## WHAT THE TASK ASKS
Write out the following listing's lines from the one with "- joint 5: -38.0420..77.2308" to the one with "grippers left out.", exactly, with both included and no others.

## LISTED RECORDS
++++++++++++++++++++

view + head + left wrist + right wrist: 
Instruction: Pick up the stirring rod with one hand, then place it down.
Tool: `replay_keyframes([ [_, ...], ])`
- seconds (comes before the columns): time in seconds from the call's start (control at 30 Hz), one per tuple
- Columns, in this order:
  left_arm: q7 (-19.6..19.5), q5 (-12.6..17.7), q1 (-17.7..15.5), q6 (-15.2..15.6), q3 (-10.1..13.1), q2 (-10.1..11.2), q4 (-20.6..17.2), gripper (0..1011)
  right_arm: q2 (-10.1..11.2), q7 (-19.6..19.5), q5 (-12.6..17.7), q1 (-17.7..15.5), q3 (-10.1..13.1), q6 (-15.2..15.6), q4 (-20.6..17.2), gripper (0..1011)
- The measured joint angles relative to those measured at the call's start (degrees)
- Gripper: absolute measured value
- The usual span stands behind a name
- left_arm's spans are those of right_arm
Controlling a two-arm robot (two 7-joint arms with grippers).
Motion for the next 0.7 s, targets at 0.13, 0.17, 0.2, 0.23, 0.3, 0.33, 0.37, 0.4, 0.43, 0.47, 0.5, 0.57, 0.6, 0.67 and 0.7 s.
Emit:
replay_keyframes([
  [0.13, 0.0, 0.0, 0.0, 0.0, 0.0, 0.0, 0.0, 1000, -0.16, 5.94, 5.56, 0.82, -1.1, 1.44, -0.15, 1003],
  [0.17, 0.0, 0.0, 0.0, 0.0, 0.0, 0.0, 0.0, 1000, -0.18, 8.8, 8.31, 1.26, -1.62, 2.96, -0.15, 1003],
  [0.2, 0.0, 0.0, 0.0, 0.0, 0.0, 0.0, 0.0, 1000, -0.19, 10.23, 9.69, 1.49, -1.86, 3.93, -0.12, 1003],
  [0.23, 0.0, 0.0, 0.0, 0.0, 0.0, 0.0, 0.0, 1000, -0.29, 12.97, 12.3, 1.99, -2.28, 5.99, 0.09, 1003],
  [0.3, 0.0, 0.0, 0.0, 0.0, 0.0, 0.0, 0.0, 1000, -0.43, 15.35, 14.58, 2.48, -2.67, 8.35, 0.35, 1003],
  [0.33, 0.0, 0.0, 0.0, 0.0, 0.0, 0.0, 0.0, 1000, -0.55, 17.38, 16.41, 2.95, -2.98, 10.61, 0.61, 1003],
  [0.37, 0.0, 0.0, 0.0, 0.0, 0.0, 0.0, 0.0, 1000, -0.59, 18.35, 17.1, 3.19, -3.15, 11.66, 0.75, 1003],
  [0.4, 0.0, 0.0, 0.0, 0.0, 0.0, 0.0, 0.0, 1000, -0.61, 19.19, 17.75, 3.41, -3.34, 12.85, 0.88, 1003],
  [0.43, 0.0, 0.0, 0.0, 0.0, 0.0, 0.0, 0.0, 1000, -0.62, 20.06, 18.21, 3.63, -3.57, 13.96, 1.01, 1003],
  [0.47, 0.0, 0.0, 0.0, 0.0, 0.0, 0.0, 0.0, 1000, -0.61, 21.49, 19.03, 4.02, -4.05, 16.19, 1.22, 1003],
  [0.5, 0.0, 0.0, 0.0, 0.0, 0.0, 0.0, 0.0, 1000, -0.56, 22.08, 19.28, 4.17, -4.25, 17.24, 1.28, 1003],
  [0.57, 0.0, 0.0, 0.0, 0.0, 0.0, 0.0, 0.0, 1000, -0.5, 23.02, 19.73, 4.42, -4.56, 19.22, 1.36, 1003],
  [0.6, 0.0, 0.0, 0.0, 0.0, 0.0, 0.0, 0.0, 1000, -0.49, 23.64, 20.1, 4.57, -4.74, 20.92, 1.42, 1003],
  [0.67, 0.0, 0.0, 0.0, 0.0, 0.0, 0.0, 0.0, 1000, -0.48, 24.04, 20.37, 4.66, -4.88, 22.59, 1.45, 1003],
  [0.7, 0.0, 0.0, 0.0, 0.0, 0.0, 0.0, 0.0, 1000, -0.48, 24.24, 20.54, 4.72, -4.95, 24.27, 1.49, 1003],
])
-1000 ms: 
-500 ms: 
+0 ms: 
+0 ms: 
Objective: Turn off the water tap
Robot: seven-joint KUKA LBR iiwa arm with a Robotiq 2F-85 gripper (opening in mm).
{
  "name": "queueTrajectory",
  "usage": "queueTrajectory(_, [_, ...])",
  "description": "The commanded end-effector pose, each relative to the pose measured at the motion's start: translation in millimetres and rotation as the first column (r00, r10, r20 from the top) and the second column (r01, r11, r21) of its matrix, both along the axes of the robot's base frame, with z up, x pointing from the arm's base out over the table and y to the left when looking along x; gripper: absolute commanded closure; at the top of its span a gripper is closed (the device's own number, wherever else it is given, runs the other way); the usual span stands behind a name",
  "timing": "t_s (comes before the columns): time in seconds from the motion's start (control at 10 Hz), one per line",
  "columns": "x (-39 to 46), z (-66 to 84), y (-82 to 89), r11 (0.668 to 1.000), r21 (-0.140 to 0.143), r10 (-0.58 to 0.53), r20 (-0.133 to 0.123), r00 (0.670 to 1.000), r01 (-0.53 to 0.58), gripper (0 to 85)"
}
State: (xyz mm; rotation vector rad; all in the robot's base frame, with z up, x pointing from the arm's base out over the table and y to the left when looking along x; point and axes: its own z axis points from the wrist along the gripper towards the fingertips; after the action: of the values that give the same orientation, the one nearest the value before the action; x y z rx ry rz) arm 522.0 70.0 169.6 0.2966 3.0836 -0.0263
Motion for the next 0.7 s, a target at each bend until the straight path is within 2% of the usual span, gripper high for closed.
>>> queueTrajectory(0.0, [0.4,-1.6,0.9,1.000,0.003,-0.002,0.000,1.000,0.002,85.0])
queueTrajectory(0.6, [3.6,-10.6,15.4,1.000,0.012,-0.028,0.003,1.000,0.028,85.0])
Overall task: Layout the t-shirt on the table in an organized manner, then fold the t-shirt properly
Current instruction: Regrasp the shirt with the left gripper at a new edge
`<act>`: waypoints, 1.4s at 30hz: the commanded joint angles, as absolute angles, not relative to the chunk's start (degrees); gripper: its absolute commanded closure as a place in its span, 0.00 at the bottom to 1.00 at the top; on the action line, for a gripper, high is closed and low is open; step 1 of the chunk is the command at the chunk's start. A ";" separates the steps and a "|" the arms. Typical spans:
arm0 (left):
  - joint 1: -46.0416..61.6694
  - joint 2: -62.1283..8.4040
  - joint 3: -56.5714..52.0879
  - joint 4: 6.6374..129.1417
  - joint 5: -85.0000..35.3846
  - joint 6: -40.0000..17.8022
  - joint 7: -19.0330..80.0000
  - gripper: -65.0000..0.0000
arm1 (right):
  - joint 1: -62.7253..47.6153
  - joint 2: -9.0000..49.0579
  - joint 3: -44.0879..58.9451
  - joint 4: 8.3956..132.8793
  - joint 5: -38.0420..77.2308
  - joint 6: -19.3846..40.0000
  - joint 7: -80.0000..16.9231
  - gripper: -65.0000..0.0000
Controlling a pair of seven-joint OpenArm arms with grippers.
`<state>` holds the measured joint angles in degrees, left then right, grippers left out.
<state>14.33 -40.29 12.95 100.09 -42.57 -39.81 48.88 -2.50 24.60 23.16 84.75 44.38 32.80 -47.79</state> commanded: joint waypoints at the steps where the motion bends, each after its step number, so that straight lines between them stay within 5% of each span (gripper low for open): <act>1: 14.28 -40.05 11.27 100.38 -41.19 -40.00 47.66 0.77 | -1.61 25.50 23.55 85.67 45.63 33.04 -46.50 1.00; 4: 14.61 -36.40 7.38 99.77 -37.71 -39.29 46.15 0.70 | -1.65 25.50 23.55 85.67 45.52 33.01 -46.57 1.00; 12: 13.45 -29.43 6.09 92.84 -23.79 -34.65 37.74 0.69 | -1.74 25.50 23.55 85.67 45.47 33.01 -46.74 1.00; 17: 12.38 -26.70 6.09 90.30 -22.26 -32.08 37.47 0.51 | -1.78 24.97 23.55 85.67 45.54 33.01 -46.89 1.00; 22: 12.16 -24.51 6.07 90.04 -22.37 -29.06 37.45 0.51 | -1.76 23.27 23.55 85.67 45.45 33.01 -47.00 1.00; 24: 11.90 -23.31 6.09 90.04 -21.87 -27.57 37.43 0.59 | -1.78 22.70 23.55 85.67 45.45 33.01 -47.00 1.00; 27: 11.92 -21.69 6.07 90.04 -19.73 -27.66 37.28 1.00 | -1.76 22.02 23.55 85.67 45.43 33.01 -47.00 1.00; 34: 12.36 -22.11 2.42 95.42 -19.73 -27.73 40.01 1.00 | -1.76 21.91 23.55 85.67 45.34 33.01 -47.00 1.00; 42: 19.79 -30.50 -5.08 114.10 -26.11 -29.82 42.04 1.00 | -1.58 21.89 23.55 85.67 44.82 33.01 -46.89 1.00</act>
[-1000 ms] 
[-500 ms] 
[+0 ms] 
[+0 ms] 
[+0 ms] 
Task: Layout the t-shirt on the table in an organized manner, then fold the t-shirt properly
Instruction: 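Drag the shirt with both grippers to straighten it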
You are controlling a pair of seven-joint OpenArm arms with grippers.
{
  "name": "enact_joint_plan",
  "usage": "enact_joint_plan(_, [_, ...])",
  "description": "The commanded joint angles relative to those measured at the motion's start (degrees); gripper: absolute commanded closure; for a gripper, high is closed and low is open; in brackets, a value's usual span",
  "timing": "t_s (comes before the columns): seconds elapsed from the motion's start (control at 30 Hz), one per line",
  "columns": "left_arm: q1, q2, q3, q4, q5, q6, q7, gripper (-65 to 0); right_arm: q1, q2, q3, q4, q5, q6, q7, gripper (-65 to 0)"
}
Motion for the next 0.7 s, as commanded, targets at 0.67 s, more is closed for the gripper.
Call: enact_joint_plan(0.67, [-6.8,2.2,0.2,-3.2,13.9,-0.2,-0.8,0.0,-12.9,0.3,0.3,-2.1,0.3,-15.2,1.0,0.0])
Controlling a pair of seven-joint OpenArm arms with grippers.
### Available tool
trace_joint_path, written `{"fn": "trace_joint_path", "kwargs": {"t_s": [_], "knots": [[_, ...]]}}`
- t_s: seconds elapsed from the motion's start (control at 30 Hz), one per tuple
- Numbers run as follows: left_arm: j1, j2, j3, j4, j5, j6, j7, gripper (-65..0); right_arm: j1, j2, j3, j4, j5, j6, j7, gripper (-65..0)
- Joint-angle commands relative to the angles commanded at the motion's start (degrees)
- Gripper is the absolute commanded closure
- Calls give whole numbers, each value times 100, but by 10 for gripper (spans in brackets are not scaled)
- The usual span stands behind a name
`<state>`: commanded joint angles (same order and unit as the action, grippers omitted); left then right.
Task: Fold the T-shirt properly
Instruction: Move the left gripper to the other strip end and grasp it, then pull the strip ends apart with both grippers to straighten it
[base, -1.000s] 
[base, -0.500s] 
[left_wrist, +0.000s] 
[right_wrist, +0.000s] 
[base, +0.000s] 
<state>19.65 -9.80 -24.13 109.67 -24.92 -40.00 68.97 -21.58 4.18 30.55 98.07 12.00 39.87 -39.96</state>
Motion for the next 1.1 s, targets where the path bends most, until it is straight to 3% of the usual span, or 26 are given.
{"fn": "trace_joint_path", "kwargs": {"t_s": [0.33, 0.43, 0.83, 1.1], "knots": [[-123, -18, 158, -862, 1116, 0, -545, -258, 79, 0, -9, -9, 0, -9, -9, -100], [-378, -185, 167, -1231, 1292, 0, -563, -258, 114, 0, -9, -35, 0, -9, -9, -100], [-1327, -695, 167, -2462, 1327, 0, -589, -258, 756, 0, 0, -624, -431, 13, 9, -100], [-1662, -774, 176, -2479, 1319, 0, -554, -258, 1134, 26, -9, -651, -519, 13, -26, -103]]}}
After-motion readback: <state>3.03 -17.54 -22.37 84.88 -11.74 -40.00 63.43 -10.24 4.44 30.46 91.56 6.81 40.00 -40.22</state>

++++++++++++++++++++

## RESPONSE BOX
  - joint 5: -38.0420..77.2308
  - joint 6: -19.3846..40.0000
  - joint 7: -80.0000..16.9231
  - gripper: -65.0000..0.0000
Controlling a pair of seven-joint OpenArm arms with grippers.
`<state>` holds the measured joint angles in degrees, left then right, grippers left out.

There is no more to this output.